▶ _Exercise objective_:
The required output is every line from the beginning of the entries below through the line that includes "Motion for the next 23", copied exactly.

● ● ●

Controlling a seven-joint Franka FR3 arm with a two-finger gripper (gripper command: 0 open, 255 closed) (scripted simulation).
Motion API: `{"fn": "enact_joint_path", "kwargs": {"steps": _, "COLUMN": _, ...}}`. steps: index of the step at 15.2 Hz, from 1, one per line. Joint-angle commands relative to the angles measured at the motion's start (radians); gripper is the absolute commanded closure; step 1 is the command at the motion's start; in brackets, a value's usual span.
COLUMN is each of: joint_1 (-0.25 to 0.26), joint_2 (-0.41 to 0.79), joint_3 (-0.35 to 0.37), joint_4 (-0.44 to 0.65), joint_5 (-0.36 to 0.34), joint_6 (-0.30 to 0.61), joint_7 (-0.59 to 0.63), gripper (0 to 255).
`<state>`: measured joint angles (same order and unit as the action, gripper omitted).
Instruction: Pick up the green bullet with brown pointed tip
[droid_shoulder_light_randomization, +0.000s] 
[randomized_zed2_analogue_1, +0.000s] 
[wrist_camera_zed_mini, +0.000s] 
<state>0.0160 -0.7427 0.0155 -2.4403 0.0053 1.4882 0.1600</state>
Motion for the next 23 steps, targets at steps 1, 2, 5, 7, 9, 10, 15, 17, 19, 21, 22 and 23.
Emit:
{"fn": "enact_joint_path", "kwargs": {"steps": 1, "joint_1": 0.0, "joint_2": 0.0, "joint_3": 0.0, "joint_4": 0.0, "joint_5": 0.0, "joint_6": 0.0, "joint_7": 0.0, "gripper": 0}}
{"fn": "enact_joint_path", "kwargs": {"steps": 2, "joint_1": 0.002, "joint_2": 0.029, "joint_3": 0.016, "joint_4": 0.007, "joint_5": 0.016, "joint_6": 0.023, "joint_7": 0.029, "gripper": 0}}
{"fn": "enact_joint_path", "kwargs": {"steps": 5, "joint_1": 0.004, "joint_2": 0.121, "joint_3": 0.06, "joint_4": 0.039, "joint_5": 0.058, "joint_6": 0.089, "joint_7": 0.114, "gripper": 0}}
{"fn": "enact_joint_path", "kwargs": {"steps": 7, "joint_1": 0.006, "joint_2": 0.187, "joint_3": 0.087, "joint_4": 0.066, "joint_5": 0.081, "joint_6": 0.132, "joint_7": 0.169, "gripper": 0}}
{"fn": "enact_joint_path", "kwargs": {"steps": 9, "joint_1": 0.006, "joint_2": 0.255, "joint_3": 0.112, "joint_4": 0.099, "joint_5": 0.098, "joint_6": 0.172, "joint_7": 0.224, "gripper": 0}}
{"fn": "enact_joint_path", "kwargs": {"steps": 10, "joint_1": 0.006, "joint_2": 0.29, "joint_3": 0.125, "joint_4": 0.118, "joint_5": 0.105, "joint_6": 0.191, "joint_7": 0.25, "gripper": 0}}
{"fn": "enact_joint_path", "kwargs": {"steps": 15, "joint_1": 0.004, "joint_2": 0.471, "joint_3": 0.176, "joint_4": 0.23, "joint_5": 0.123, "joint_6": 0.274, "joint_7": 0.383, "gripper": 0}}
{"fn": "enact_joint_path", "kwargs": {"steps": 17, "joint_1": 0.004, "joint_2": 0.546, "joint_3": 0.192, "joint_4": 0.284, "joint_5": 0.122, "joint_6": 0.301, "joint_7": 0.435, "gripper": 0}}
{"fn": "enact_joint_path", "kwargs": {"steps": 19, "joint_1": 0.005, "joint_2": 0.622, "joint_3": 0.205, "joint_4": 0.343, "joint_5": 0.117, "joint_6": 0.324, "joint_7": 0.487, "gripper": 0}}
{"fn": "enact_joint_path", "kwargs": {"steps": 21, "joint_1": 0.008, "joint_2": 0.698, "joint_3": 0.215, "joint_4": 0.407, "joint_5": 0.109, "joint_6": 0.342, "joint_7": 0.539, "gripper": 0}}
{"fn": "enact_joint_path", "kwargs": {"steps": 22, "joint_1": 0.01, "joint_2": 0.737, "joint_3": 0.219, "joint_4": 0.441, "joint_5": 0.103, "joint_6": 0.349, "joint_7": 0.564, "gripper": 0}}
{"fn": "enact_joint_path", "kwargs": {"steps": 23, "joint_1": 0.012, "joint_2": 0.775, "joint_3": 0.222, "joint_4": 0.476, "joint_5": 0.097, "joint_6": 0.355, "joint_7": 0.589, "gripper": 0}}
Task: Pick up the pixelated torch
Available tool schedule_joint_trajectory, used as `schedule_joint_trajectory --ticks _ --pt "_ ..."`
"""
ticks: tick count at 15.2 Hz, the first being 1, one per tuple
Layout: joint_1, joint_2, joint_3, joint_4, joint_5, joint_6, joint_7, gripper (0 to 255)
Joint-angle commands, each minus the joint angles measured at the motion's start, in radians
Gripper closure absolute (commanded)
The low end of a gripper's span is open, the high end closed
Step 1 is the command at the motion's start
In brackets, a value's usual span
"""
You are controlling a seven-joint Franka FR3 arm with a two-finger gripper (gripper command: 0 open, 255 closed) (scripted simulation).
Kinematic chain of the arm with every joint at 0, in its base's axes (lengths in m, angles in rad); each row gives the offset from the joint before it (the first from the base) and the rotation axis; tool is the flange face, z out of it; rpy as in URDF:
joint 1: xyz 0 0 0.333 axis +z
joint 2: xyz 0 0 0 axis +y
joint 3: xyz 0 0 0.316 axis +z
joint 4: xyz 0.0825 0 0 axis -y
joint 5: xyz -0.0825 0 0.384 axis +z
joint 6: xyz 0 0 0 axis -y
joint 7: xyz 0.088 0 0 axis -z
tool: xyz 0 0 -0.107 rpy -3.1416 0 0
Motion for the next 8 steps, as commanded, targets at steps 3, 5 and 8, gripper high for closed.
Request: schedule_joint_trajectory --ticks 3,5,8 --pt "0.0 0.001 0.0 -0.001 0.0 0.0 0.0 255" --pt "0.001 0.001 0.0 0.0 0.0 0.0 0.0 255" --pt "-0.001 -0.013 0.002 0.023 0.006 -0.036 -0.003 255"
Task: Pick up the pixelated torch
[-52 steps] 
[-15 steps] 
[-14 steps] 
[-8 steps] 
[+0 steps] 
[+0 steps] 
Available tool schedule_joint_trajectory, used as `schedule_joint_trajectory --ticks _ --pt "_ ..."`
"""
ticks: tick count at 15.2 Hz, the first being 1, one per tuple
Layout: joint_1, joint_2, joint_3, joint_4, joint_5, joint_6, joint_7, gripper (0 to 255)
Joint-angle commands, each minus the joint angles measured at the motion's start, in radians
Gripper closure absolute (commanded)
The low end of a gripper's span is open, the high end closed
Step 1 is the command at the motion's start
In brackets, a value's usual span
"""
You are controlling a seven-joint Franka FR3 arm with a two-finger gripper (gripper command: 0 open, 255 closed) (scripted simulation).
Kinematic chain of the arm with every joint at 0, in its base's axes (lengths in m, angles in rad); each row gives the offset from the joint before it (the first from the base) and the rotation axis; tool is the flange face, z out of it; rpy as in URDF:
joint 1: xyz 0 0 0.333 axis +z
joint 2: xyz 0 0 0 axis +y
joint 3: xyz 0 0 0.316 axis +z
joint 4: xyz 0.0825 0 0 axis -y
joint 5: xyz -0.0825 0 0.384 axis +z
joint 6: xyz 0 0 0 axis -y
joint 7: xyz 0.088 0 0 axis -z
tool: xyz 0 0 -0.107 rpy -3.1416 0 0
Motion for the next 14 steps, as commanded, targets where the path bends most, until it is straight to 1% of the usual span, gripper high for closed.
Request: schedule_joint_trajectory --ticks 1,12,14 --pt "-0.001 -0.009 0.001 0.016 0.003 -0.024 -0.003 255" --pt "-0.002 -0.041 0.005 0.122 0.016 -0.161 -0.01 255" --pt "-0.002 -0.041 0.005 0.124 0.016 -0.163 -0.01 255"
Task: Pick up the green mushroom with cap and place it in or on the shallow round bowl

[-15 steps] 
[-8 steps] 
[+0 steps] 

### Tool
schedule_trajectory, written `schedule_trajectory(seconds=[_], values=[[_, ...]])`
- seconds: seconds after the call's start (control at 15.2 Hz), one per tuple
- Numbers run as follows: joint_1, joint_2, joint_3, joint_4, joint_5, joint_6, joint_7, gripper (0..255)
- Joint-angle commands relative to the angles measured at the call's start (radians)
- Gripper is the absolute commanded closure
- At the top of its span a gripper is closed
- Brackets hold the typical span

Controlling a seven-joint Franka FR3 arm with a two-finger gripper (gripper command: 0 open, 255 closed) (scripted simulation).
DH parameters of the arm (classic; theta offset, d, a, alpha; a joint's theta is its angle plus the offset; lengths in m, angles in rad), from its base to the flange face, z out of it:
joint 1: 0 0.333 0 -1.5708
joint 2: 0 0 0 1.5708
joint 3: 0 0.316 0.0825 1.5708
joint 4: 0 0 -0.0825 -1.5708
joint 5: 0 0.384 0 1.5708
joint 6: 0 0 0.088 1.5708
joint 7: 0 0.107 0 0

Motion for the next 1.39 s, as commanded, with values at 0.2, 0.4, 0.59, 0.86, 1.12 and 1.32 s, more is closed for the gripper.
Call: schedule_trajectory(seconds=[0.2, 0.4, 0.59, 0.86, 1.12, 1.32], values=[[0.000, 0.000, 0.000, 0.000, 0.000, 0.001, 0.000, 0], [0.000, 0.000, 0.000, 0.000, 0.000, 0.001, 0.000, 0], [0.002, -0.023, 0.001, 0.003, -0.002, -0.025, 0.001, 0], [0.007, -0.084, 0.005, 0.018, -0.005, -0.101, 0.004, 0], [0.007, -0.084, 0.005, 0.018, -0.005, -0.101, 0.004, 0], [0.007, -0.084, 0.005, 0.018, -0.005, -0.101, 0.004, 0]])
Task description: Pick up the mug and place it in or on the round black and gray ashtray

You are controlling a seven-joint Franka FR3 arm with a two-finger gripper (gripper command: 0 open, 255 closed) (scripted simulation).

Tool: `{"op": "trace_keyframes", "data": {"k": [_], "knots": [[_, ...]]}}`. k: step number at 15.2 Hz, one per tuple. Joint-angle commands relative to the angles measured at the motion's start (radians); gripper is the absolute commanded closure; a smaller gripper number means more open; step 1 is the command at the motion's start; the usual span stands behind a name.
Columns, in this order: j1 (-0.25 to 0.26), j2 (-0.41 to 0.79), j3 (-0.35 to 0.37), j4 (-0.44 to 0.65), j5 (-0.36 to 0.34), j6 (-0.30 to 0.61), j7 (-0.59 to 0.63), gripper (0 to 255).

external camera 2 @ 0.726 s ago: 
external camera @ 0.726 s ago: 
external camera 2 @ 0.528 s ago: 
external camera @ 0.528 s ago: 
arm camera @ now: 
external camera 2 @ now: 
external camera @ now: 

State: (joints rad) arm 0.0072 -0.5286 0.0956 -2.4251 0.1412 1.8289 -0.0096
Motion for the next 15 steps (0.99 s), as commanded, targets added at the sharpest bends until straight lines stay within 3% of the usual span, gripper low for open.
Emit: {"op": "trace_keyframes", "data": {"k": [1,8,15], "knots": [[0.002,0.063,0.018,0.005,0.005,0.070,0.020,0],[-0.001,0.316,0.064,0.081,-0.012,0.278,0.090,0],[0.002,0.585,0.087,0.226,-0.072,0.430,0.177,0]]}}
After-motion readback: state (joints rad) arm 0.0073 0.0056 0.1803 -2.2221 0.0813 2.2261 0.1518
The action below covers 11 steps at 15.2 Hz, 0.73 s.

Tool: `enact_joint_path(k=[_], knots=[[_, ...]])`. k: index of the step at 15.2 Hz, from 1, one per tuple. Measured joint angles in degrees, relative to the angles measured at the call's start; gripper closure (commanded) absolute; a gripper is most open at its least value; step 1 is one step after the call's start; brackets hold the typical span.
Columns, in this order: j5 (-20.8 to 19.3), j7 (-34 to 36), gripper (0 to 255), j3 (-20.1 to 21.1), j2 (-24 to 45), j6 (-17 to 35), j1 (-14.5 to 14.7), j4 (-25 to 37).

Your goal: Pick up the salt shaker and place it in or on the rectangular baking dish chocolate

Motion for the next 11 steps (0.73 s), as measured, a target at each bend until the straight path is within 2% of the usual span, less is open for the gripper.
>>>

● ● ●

▶ _Final answer_:
Controlling a seven-joint Franka FR3 arm with a two-finger gripper (gripper command: 0 open, 255 closed) (scripted simulation).
Motion API: `{"fn": "enact_joint_path", "kwargs": {"steps": _, "COLUMN": _, ...}}`. steps: index of the step at 15.2 Hz, from 1, one per line. Joint-angle commands relative to the angles measured at the motion's start (radians); gripper is the absolute commanded closure; step 1 is the command at the motion's start; in brackets, a value's usual span.
COLUMN is each of: joint_1 (-0.25 to 0.26), joint_2 (-0.41 to 0.79), joint_3 (-0.35 to 0.37), joint_4 (-0.44 to 0.65), joint_5 (-0.36 to 0.34), joint_6 (-0.30 to 0.61), joint_7 (-0.59 to 0.63), gripper (0 to 255).
`<state>`: measured joint angles (same order and unit as the action, gripper omitted).
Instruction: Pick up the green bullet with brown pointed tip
[droid_shoulder_light_randomization, +0.000s] 
[randomized_zed2_analogue_1, +0.000s] 
[wrist_camera_zed_mini, +0.000s] 
<state>0.0160 -0.7427 0.0155 -2.4403 0.0053 1.4882 0.1600</state>
Motion for the next 23 steps, targets at steps 1, 2, 5, 7, 9, 10, 15, 17, 19, 21, 22 and 23.

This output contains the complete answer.